_Work to complete_: The expected copy holds every entry exactly and none of the pictures.

--- Given data Enclosed Below ---

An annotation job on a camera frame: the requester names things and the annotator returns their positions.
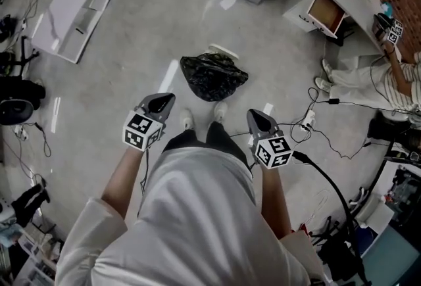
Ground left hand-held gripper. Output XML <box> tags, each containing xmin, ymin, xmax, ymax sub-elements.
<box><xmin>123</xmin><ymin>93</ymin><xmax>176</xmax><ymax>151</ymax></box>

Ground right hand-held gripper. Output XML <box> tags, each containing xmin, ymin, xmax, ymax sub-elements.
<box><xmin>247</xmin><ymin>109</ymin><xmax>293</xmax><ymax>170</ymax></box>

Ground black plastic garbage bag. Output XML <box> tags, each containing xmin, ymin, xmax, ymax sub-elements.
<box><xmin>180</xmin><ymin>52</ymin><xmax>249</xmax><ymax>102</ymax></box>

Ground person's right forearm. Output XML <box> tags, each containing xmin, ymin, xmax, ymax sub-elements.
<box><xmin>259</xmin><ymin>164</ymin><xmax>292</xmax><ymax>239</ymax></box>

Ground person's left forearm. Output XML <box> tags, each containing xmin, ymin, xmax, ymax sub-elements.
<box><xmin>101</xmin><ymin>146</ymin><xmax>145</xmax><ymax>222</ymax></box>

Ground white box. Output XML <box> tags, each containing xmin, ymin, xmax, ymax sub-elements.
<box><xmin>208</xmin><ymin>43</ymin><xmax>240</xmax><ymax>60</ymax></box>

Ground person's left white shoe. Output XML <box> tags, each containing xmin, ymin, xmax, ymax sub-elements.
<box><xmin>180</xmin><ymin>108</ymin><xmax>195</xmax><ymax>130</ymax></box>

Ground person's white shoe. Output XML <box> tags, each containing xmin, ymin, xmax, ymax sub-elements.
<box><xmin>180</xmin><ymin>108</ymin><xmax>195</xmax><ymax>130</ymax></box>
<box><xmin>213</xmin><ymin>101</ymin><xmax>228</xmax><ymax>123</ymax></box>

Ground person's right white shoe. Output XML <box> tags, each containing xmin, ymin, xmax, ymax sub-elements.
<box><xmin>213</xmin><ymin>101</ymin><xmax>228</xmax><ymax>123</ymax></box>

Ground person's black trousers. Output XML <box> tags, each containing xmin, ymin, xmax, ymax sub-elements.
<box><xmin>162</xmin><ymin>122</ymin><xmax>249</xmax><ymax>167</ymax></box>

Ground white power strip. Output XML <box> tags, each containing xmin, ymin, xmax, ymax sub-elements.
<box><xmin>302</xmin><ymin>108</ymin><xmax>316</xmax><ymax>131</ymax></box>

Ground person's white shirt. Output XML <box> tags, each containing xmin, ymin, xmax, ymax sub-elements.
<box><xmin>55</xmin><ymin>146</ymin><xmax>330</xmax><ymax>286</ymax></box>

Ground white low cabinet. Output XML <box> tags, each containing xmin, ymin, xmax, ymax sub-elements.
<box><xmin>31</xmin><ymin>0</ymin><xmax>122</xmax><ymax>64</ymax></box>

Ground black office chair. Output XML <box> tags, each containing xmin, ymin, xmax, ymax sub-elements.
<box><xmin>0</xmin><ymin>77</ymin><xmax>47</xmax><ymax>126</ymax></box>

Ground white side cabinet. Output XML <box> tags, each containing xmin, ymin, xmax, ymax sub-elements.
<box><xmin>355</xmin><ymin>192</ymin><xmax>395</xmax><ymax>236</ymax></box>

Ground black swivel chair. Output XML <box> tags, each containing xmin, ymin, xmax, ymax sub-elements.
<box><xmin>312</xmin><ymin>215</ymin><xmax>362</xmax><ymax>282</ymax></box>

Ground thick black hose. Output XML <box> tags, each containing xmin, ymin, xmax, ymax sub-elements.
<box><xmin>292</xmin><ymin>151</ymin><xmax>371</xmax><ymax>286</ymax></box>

--- End of Enclosed Given data ---

_Task answer_:
An annotation job on a camera frame: the requester names things and the annotator returns their positions.
Ground left hand-held gripper. Output XML <box> tags, each containing xmin, ymin, xmax, ymax sub-elements.
<box><xmin>123</xmin><ymin>93</ymin><xmax>176</xmax><ymax>151</ymax></box>

Ground right hand-held gripper. Output XML <box> tags, each containing xmin, ymin, xmax, ymax sub-elements.
<box><xmin>247</xmin><ymin>109</ymin><xmax>293</xmax><ymax>170</ymax></box>

Ground black plastic garbage bag. Output XML <box> tags, each containing xmin, ymin, xmax, ymax sub-elements.
<box><xmin>180</xmin><ymin>52</ymin><xmax>249</xmax><ymax>102</ymax></box>

Ground person's right forearm. Output XML <box> tags, each containing xmin, ymin, xmax, ymax sub-elements.
<box><xmin>259</xmin><ymin>164</ymin><xmax>292</xmax><ymax>239</ymax></box>

Ground person's left forearm. Output XML <box> tags, each containing xmin, ymin, xmax, ymax sub-elements.
<box><xmin>101</xmin><ymin>146</ymin><xmax>145</xmax><ymax>222</ymax></box>

Ground white box. Output XML <box> tags, each containing xmin, ymin, xmax, ymax sub-elements.
<box><xmin>208</xmin><ymin>43</ymin><xmax>240</xmax><ymax>60</ymax></box>

Ground person's left white shoe. Output XML <box> tags, each containing xmin, ymin, xmax, ymax sub-elements.
<box><xmin>180</xmin><ymin>108</ymin><xmax>195</xmax><ymax>130</ymax></box>

Ground person's white shoe. Output XML <box> tags, each containing xmin, ymin, xmax, ymax sub-elements.
<box><xmin>180</xmin><ymin>108</ymin><xmax>195</xmax><ymax>130</ymax></box>
<box><xmin>213</xmin><ymin>101</ymin><xmax>228</xmax><ymax>123</ymax></box>

Ground person's right white shoe. Output XML <box> tags, each containing xmin, ymin, xmax, ymax sub-elements.
<box><xmin>213</xmin><ymin>101</ymin><xmax>228</xmax><ymax>123</ymax></box>

Ground person's black trousers. Output XML <box> tags, each containing xmin, ymin, xmax, ymax sub-elements.
<box><xmin>162</xmin><ymin>122</ymin><xmax>249</xmax><ymax>167</ymax></box>

Ground white power strip. Output XML <box> tags, each containing xmin, ymin, xmax, ymax sub-elements.
<box><xmin>302</xmin><ymin>108</ymin><xmax>316</xmax><ymax>131</ymax></box>

Ground person's white shirt. Output XML <box> tags, each containing xmin, ymin, xmax, ymax sub-elements.
<box><xmin>55</xmin><ymin>146</ymin><xmax>330</xmax><ymax>286</ymax></box>

Ground white low cabinet. Output XML <box> tags, each containing xmin, ymin, xmax, ymax sub-elements.
<box><xmin>31</xmin><ymin>0</ymin><xmax>122</xmax><ymax>64</ymax></box>

Ground black office chair. Output XML <box> tags, each containing xmin, ymin, xmax, ymax sub-elements.
<box><xmin>0</xmin><ymin>77</ymin><xmax>47</xmax><ymax>126</ymax></box>

Ground white side cabinet. Output XML <box> tags, each containing xmin, ymin, xmax, ymax sub-elements.
<box><xmin>355</xmin><ymin>192</ymin><xmax>395</xmax><ymax>236</ymax></box>

Ground black swivel chair. Output XML <box> tags, each containing xmin, ymin, xmax, ymax sub-elements.
<box><xmin>312</xmin><ymin>215</ymin><xmax>362</xmax><ymax>282</ymax></box>

Ground thick black hose. Output XML <box> tags, each containing xmin, ymin, xmax, ymax sub-elements.
<box><xmin>292</xmin><ymin>151</ymin><xmax>371</xmax><ymax>286</ymax></box>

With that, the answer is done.